SECTION 5. Further Assurances. Each party will, upon request of the other, execute and deliver any additional documents and take such further actions as may reasonably be deemed by the other party to be necessary or desirable to carry out the provisions hereof.
SECTION 6. Termination. This Agreement, and all rights and obligations of the parties hereunder, will terminate immediately upon the earliest to occur of the following: (i) mutual written consent of Oak and the holders of a majority of the issued and outstanding shares of Common Stock held by the Safeguard Entities; (ii) consummation of an Approved Change in Control; (iii) the Company no longer being subject to the reporting requirements of Sections 13 or 15(d) of the Exchange Act; (iv) either Oak or the Safeguard Entities beneficially owning less than ten percent (10%) of the outstanding Common Stock (including, in the case of Oak, Common Stock issuable upon conversion of the Series A Preferred Stock); or (v) the fourth (4th) anniversary of the date hereof.
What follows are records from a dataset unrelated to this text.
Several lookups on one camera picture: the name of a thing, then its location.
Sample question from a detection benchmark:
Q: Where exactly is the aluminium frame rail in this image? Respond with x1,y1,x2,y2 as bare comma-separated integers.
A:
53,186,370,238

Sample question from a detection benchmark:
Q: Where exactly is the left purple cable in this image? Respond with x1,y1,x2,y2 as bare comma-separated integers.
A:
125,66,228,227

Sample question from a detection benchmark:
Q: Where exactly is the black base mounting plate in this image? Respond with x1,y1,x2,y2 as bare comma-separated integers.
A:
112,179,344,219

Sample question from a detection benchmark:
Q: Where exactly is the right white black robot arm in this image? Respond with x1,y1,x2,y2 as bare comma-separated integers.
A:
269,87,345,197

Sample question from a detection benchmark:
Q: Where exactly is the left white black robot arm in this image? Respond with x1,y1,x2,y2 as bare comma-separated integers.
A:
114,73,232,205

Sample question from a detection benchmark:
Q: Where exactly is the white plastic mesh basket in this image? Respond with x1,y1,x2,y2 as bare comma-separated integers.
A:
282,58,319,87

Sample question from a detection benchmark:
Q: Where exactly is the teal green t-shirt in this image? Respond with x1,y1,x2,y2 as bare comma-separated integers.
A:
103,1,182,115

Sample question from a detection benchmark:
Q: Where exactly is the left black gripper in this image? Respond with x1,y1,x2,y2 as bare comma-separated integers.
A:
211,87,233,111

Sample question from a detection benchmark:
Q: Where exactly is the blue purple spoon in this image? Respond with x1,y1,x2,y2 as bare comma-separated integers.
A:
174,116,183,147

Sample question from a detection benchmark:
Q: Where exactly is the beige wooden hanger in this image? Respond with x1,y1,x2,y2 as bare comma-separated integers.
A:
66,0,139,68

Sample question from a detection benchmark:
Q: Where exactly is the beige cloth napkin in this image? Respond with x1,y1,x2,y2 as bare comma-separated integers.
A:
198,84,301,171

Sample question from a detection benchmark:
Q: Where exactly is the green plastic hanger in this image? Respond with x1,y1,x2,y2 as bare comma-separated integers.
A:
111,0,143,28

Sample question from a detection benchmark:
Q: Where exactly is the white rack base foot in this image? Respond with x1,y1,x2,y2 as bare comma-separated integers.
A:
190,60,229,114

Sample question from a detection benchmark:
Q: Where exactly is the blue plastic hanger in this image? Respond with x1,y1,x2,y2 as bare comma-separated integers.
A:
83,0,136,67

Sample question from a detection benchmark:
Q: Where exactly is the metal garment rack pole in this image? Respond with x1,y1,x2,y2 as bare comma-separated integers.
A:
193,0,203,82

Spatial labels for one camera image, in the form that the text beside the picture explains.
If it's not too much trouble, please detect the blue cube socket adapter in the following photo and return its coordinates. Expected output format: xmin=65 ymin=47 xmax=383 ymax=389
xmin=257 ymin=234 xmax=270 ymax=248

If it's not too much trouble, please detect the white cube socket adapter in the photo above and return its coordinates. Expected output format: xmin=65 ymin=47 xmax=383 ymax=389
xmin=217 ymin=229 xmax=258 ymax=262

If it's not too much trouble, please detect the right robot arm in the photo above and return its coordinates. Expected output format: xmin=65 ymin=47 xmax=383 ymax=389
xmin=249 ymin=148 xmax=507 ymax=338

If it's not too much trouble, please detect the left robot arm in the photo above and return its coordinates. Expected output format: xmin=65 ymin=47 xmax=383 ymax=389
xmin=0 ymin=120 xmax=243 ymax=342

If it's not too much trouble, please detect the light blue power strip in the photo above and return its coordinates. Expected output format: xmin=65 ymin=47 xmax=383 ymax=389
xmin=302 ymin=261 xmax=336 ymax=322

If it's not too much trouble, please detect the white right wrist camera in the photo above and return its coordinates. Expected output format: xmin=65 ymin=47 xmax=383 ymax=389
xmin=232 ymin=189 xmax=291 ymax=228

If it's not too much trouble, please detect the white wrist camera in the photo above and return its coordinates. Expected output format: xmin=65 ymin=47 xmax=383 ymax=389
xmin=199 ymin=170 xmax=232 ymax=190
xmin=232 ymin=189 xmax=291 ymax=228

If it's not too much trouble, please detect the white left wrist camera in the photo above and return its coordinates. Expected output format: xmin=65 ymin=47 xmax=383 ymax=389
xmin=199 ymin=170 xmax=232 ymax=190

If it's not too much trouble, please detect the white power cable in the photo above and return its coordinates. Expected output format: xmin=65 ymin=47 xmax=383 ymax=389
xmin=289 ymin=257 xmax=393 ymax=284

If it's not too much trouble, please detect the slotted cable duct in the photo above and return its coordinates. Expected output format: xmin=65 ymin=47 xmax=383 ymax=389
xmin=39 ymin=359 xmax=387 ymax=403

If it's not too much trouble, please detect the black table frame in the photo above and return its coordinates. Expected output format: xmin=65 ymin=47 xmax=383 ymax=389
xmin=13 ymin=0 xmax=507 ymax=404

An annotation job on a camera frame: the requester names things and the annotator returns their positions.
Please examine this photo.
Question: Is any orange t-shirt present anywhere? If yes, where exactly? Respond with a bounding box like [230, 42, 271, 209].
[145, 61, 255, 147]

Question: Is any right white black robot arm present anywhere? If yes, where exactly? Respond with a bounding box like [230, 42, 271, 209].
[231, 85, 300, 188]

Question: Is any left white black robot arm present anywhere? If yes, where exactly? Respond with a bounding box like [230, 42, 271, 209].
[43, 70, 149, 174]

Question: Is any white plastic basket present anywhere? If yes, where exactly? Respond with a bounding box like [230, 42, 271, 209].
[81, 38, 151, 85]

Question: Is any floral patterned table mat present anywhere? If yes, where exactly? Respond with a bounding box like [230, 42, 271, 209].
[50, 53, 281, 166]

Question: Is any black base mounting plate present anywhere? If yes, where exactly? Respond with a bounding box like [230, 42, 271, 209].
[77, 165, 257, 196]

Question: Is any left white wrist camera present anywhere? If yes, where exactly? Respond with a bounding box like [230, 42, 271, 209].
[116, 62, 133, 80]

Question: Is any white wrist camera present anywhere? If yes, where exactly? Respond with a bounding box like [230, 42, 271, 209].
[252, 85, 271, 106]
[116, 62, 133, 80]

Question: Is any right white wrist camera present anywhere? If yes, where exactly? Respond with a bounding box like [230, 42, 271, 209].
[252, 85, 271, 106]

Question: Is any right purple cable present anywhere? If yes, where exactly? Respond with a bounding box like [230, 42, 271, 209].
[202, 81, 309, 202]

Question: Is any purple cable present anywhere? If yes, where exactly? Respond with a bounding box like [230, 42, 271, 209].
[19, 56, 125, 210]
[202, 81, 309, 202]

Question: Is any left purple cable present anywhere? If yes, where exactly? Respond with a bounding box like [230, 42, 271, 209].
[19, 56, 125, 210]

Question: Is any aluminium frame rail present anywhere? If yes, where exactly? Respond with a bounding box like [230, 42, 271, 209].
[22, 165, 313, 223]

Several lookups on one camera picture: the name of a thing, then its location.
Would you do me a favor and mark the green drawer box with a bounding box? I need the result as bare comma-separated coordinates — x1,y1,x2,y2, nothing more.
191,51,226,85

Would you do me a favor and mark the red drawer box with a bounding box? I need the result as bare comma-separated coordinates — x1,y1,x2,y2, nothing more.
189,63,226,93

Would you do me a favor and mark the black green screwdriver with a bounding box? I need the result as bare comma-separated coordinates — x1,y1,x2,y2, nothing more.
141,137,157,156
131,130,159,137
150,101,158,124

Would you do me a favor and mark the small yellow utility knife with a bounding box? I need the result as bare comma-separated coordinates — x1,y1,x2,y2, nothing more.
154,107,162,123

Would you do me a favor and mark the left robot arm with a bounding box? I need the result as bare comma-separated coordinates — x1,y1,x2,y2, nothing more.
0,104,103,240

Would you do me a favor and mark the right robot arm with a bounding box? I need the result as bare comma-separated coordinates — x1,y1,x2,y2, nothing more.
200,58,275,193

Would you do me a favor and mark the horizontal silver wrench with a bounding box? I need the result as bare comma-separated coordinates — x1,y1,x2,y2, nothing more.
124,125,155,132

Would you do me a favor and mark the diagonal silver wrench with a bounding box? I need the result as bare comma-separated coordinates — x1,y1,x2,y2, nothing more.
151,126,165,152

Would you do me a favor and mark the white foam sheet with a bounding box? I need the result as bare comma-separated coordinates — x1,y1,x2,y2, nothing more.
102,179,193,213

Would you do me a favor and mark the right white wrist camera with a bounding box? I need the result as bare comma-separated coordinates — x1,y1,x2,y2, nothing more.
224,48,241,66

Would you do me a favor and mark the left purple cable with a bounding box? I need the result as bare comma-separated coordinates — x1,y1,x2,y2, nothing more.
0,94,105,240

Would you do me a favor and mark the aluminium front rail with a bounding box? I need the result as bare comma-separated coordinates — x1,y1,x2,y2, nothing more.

SECTION 7. Definitions. For purposes of this Agreement, the following terms have the following meanings:
(a) An “Affiliate” of any Person means any other Person directly or indirectly, through one or more intermediaries, controlling, controlled by or under common control with such first Person within the meaning of the Exchange Act, including, any venture capital, private equity or similar fund now or hereafter existing which is controlled by one or more general partners or managing members of, or shares the same management company with, such Person.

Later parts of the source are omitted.